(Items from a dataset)
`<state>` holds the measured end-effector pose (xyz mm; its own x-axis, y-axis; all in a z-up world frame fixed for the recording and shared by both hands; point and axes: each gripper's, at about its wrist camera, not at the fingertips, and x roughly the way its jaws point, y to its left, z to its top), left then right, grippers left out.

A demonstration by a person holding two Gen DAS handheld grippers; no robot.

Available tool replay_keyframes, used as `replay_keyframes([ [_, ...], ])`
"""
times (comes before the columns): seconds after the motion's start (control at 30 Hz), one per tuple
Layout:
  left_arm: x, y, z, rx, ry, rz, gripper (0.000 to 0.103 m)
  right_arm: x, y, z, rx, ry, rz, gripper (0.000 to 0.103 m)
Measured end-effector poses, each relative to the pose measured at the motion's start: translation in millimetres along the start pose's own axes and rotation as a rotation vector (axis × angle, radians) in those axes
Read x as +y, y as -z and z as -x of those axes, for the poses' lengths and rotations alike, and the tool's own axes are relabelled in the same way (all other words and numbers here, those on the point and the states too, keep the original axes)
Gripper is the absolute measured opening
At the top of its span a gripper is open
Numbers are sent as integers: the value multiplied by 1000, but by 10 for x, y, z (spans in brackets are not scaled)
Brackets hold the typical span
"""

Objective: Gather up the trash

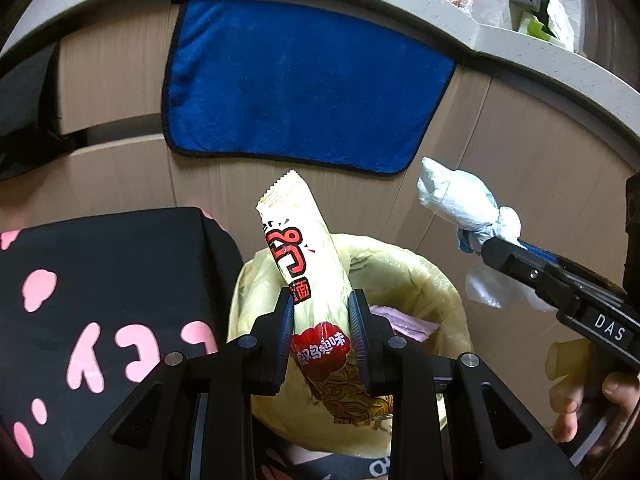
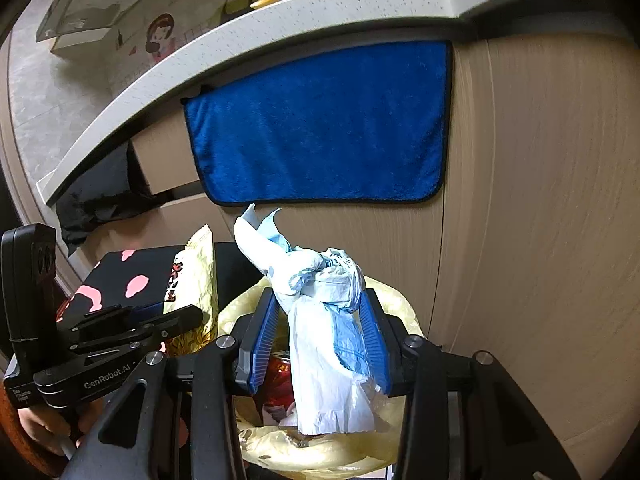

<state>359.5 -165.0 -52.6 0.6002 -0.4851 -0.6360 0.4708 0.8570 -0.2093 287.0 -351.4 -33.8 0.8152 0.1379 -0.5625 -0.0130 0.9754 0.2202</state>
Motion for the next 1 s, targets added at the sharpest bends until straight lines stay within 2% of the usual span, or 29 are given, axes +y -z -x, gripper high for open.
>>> replay_keyframes([
  [0.13,59,-10,-134,25,83,36,33,-8,18,-73,18,13,3,39],
  [0.2,68,-10,-184,38,81,33,44,-26,32,-108,26,20,-4,39],
  [0.23,85,-14,-194,36,86,37,56,-37,42,-120,31,22,-9,39],
  [0.37,165,-31,-133,5,114,75,67,-66,75,-194,49,25,-33,39],
  [0.5,245,-49,-4,-15,92,100,68,-38,97,-242,59,24,-39,39],
  [0.7,370,49,393,-44,6,115,68,99,118,-316,48,11,-5,42],
  [0.8,440,148,580,-36,-34,119,68,152,147,-394,56,25,13,53],
  [0.93,492,340,876,-26,-91,119,68,151,202,-372,77,33,-52,53],
  [1.0,517,445,1054,-41,-123,123,68,182,235,-286,68,31,-65,58],
])
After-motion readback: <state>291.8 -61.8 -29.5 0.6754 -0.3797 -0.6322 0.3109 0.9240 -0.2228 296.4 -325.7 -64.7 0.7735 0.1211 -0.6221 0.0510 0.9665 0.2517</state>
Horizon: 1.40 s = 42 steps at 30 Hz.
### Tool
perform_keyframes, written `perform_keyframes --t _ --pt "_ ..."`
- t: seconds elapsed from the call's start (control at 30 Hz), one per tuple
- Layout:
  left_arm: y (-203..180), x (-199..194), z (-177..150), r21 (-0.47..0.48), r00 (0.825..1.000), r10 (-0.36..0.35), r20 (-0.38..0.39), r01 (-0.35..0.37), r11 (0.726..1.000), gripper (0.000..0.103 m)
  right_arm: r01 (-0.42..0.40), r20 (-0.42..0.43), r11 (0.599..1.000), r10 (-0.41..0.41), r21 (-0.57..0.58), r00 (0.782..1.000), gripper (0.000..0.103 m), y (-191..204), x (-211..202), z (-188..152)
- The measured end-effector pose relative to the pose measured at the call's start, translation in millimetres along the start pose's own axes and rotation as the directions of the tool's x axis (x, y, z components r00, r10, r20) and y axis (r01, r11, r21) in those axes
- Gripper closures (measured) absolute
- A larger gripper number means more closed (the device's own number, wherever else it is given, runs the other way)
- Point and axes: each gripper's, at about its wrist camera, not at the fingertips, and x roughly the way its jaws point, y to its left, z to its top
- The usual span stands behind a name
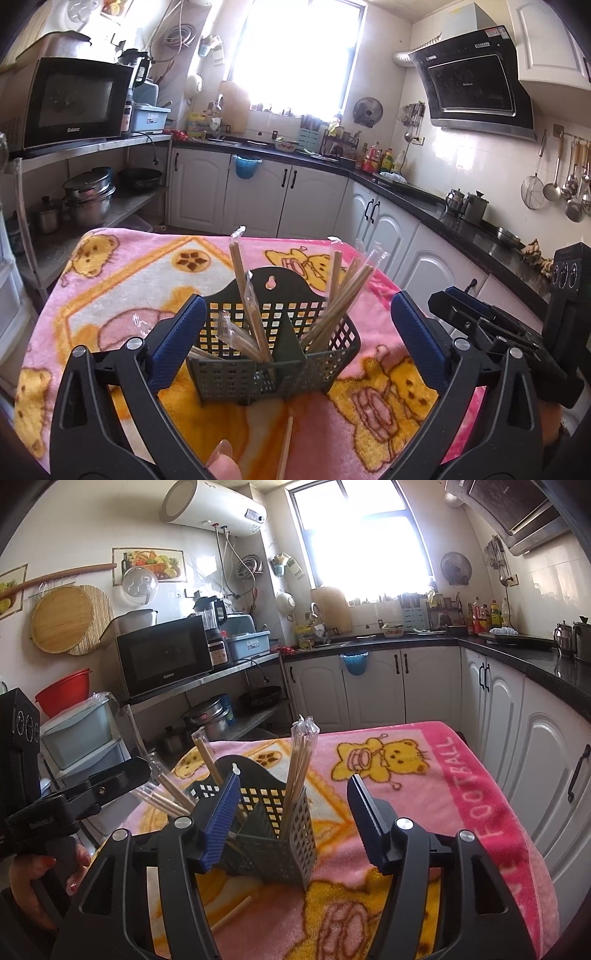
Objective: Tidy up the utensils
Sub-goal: 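Move both open tools down to the last loose chopsticks beside the caddy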
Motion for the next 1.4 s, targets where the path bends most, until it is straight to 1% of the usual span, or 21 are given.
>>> perform_keyframes --t 0.23,0.73,1.1,1.4 --pt "-4 -4 -9 0.007 1.0 -0.005 -0.012 0.005 1.0 0.011 0.004 -0.011 1.0 -0.004 -0.013 1.0 0.042 3 -8 -6" --pt "-6 -6 -28 0.005 0.999 0.002 -0.052 -0.002 1.0 0.011 0.004 -0.053 1.0 -0.005 -0.03 0.999 0.041 4 -18 -23" --pt "-8 -2 -49 0.007 0.994 0.003 -0.109 -0.002 1.0 0.011 0.007 -0.107 0.999 -0.011 -0.034 0.994 0.041 -1 -19 -41" --pt "-14 9 -68 0.031 0.985 0.008 -0.171 -0.003 1.0 0.011 0.012 -0.164 1.0 -0.016 -0.024 0.986 0.041 -8 -18 -61"
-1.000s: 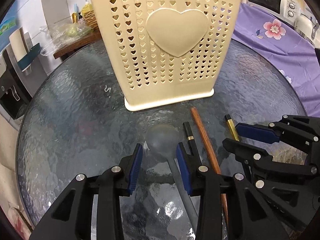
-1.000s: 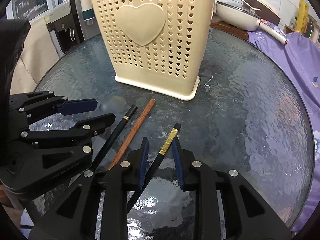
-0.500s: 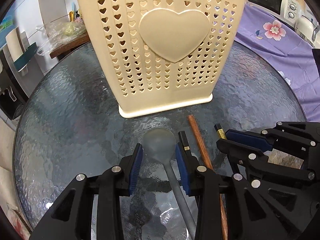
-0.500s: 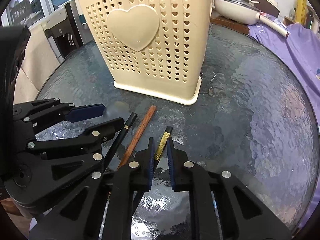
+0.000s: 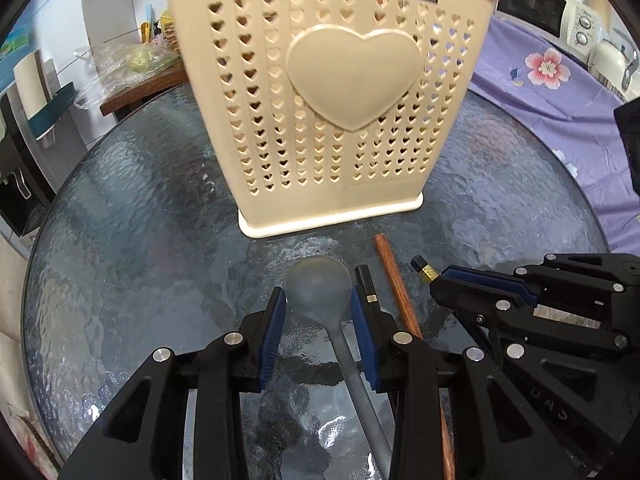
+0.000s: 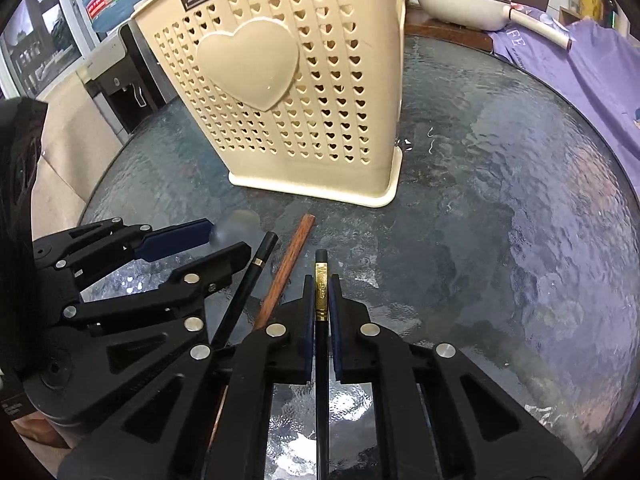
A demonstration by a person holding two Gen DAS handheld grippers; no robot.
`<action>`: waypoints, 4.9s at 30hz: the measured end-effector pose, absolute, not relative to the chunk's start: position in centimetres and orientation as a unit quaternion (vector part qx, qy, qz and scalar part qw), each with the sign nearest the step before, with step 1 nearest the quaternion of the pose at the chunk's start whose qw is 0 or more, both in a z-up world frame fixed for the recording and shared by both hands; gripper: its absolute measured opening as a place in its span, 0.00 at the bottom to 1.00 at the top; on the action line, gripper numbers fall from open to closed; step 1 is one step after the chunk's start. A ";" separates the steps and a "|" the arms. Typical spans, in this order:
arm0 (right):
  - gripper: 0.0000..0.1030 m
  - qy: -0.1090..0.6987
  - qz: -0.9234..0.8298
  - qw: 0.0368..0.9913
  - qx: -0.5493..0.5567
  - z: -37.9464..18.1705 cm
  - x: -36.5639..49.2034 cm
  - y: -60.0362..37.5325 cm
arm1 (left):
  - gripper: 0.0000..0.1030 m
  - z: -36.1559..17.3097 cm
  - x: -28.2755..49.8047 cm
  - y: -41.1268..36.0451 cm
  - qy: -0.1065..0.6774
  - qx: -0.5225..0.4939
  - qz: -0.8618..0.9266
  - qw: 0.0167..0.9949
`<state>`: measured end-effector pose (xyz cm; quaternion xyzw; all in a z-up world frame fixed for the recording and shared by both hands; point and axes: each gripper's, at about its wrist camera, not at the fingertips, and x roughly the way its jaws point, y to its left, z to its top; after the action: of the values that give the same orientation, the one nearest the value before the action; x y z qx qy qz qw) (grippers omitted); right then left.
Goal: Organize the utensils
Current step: 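Close the right tool on the gold-tipped black chopstick while the left tool grasps the silver spoon, then lift the chopstick and spoon and carry both over the cream holder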
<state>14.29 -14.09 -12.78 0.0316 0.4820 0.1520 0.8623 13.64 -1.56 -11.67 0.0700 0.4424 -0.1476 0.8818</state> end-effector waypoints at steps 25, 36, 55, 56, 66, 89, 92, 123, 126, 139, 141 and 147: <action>0.07 0.368 0.226 0.900 0.061 -0.4 8.2 -16.6 | 0.05 -1.2 7.7 0.3 0.311 0.074 -0.162 0.933; 0.07 0.369 0.201 0.905 0.061 -1.0 8.6 -17.8 | 0.05 -2.3 8.5 0.5 0.328 0.062 -0.159 0.929; 0.07 0.377 0.166 0.907 0.082 -2.3 9.6 -21.4 | 0.55 -9.1 8.9 -7.8 0.342 0.241 -0.359 0.834; 0.07 0.378 0.165 0.907 0.084 -2.4 9.7 -21.5 | 0.56 -9.3 9.2 -8.0 0.349 0.242 -0.373 0.825; 0.07 0.381 0.152 0.907 0.094 -2.8 9.6 -22.8 | 0.57 -11.9 11.2 -10.3 0.389 0.283 -0.410 0.775; 0.07 0.381 0.151 0.907 0.097 -2.7 9.6 -23.2 | 0.35 -10.9 12.0 -10.4 0.397 0.249 -0.421 0.776; 0.07 0.378 0.155 0.908 0.095 -2.3 9.4 -22.9 | 0.35 -9.1 11.6 -9.4 0.378 0.223 -0.419 0.795; 0.07 0.300 0.223 0.927 0.036 7.8 7.6 -19.5 | 0.35 6.8 9.0 1.0 0.234 -0.015 -0.344 0.909; 0.07 0.294 0.227 0.928 0.032 8.9 7.7 -19.3 | 0.34 7.9 9.7 2.0 0.231 -0.066 -0.349 0.906; 0.04 0.279 0.245 0.928 0.009 15.0 10.2 -17.4 | 0.34 11.8 12.3 3.7 0.186 -0.166 -0.333 0.910; 0.04 0.283 0.235 0.930 0.016 14.2 11.0 -17.5 | 0.34 11.7 12.6 3.7 0.182 -0.168 -0.321 0.914; 0.08 0.363 0.219 0.906 -0.001 5.4 12.0 -16.7 | 0.35 10.1 13.1 4.8 0.194 -0.173 -0.306 0.916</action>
<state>11.95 -16.65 5.44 -0.0012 0.3626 0.2192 0.9058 13.14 4.84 10.14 -0.1728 0.1941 -0.3060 0.9159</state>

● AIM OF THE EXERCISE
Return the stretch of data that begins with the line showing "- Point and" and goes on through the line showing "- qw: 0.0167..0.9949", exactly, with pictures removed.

● RESULT OF THE TASK
- Point and axes: each gripper's, at about its wrist camera, not at the fingertips, and x roughly the way its jaws point, y to its left, z to its top
- The usual span stands behind a name
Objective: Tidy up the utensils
Sub-goal: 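Move both open tools down to the last loose chopsticks beside the caddy
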Motion for the next 1.4 s, targets where the path bends most, until it is straight to 1% of the usual span, or 21 are given.
>>> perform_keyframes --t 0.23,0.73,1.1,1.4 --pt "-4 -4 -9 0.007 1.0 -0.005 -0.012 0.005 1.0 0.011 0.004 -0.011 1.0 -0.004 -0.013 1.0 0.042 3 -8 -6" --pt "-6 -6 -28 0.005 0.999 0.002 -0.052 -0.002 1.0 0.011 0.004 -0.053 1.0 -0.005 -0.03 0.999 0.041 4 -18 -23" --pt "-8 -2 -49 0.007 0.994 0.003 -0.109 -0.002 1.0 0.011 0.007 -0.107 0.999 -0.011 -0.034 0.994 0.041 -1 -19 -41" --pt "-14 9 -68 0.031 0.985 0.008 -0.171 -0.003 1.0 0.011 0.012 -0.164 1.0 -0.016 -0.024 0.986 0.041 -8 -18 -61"
-1.000s: 
-1.000s: 
-0.500s: 
-0.500s: 
+0.000s: 
+0.000s: 
A demonstration by a person holding two Gen DAS handheld grippers; no robot.
`<action>`: waypoints, 4.9s at 30hz: the measured end-effector pose, absolute, not relative to the chunk's start: position in centimetres and orientation as a unit quaternion (vector part qx, qy, qz and scalar part qw), each with the sign nearest the step before, with step 1 nearest the quaternion of the pose at the chunk's start whose qw is 0 or more, both in a z-up world frame fixed for the recording and shared by both hands; gripper: its absolute measured opening as a place in its span, 0.00 at the bottom to 1.00 at the top; on the action line, gripper numbers fall from open to closed; step 1 is one step after the chunk's start. A ";" separates the steps and a "|" the arms. Typical spans, in this order:
arm0 (right):
  - gripper: 0.0000..0.1030 m
  - qy: -0.1090..0.6987
  - qz: -0.9234..0.8298
  - qw: 0.0368..0.9913
  - qx: -0.5493..0.5567
  - z: -37.9464..18.1705 cm
  - x: -36.5639..49.2034 cm
  - y: -60.0362..37.5325 cm
arm1 (left):
  - gripper: 0.0000..0.1030 m
  - z: -36.1559..17.3097 cm
  - x: -28.2755..49.8047 cm
  - y: -41.1268..36.0451 cm
  - qy: -0.1065..0.6774
  - qx: -0.5225..0.4939
  - qz: -0.8618..0.9266
  - qw: 0.0167..0.9949

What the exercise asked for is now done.